» **WHAT YOU WILL DO**:
Please check every line of the listing for "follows" and copy each line where it is found.
◆ ◆ ◆ ◆
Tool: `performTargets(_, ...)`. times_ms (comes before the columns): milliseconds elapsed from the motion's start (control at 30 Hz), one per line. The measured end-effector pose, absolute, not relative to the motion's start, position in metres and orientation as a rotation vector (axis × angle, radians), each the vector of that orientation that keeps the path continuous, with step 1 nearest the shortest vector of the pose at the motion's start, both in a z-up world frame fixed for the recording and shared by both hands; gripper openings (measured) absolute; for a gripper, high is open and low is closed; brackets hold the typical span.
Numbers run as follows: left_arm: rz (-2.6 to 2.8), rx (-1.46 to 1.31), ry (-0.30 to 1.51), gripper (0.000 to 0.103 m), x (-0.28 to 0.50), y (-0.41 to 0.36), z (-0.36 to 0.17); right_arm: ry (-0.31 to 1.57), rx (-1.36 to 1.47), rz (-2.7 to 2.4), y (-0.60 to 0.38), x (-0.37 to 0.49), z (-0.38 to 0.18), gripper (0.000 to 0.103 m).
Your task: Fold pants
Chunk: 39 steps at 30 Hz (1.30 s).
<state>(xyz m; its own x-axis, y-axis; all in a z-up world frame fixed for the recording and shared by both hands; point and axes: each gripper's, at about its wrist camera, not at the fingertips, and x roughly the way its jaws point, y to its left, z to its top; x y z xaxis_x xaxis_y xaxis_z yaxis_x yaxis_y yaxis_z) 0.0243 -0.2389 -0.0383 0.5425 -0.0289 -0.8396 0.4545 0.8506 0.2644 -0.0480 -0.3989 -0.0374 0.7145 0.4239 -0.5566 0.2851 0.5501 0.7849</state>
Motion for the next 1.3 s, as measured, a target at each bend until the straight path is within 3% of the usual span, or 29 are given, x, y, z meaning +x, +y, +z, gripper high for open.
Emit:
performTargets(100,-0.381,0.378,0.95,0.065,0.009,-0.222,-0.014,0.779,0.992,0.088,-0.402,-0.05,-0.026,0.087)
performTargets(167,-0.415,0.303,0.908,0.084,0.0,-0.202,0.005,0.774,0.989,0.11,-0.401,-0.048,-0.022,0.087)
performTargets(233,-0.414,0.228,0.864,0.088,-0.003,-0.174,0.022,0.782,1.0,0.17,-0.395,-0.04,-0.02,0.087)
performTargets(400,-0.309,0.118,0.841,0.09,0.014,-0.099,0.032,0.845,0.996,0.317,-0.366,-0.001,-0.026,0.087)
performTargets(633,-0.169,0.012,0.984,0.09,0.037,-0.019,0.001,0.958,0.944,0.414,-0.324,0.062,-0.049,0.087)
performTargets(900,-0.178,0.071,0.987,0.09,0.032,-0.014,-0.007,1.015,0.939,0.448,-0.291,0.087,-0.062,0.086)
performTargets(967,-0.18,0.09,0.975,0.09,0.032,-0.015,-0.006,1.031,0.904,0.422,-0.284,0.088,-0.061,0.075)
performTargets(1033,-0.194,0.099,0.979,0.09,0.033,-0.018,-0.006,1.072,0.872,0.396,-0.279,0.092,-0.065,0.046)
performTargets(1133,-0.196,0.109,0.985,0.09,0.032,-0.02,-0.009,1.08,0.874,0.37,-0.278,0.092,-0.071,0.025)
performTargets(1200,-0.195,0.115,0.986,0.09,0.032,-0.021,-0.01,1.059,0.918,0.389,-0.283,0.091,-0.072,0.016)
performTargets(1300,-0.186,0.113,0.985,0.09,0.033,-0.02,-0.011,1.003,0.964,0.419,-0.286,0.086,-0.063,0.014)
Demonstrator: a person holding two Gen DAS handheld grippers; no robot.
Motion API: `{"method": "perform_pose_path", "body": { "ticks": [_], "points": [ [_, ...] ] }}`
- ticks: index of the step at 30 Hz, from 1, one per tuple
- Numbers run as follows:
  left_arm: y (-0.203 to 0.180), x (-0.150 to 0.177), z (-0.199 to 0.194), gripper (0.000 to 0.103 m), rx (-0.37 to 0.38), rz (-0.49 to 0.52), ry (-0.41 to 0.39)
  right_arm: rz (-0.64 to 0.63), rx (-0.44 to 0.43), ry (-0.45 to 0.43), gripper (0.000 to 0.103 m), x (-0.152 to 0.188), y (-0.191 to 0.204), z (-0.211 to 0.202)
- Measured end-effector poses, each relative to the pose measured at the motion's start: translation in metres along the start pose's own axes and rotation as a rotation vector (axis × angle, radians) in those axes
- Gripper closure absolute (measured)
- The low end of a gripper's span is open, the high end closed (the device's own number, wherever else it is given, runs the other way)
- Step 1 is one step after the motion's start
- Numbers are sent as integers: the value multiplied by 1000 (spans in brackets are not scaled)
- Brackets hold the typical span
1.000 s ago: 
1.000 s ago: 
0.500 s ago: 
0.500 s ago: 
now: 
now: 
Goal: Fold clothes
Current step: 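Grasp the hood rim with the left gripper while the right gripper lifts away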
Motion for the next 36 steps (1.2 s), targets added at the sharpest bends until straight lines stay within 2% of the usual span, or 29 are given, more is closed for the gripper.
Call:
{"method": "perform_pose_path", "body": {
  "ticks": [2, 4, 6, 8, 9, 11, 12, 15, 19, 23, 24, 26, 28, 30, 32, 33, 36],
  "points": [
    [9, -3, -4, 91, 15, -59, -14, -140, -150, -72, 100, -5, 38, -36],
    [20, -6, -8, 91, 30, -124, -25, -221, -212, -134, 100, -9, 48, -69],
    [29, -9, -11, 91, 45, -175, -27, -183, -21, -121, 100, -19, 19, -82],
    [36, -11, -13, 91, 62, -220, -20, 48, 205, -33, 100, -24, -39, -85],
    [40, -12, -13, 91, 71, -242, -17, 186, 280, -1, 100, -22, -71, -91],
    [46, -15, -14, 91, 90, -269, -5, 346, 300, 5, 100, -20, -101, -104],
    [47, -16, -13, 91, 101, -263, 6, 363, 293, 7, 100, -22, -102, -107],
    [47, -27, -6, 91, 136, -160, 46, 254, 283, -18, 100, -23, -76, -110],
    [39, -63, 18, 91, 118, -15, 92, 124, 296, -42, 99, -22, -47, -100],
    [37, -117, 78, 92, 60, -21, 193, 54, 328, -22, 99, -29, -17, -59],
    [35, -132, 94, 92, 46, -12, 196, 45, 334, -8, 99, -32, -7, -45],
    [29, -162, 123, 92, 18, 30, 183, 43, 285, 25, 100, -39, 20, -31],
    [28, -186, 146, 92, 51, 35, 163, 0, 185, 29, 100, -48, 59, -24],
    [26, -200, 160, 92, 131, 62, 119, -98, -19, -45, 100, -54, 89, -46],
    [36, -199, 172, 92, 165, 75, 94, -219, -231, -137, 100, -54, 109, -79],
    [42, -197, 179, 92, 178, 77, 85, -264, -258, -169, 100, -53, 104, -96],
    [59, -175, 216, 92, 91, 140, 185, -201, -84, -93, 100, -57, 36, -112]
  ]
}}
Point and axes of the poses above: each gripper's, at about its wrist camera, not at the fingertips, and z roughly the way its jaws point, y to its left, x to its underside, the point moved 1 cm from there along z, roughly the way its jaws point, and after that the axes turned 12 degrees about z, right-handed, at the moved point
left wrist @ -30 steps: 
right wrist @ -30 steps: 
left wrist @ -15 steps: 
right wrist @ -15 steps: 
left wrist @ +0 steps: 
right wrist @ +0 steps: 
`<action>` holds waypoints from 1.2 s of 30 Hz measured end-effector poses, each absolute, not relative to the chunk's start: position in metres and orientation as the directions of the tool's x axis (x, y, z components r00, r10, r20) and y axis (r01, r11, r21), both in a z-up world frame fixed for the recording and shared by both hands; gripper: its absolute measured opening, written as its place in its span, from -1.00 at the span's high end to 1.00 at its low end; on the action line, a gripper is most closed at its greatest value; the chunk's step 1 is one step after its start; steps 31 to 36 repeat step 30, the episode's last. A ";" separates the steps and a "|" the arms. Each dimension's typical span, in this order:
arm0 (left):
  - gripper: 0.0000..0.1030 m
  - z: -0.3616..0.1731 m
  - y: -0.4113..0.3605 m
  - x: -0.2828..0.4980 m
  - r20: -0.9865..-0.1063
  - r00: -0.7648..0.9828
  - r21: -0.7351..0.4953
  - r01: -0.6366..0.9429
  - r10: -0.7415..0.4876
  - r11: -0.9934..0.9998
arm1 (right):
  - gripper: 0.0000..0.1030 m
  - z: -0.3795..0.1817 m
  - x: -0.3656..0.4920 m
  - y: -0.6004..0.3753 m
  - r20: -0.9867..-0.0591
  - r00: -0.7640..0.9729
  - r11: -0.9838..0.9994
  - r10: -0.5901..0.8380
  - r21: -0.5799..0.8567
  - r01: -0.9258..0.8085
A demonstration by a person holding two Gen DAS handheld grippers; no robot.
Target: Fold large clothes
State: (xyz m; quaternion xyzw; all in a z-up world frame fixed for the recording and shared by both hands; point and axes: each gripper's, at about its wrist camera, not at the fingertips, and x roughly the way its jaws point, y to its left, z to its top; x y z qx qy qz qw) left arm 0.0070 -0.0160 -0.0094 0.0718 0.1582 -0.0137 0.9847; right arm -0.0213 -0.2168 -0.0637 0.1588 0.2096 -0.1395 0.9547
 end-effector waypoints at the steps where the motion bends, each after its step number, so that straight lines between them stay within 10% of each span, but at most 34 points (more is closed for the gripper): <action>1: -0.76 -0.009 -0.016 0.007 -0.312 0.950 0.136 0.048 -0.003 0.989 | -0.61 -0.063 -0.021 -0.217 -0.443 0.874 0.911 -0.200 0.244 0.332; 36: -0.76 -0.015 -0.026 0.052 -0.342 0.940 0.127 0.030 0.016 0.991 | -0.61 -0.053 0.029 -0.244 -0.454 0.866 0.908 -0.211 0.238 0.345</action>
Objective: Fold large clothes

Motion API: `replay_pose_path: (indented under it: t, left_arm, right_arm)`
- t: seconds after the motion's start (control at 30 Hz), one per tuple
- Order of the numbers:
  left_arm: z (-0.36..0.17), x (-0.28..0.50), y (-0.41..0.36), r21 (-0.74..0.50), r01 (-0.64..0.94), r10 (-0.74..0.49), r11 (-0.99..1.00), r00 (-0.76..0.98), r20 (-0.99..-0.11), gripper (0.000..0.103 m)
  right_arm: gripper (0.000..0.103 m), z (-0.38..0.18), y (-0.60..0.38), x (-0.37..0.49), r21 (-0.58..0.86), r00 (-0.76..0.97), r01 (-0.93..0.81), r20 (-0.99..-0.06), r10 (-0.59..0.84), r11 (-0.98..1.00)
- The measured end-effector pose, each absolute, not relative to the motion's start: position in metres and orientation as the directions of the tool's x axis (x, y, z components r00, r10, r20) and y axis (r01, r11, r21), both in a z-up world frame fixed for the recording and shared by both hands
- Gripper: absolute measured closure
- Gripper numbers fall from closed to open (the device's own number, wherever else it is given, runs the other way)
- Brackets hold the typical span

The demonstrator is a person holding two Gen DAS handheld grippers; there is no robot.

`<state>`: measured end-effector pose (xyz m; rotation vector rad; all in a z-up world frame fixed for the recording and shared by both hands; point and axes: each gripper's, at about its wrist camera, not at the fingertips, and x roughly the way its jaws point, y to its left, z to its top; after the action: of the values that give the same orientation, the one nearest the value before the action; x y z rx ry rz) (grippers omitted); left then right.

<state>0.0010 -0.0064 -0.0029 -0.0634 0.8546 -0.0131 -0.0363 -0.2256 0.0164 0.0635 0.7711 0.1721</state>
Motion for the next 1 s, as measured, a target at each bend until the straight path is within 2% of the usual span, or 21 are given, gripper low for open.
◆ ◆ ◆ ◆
» **OUTPUT FOR THIS EXERCISE**:
Numbers run as follows: left_arm: rz (-2.6 to 2.8), rx (-1.46 to 1.31), ry (-0.30 to 1.51), gripper (0.000 to 0.103 m), x (-0.28 to 0.50), y (-0.41 to 0.36), z (-0.36 to 0.17); right_arm: ry (-0.31 to 1.57), rx (-1.36 to 1.47), rz (-2.7 to 2.4), y (-0.60 to 0.38), x (-0.37 to 0.49), z (-0.38 to 0.18), gripper (0.000 to 0.103 m).
- Numbers run as follows:

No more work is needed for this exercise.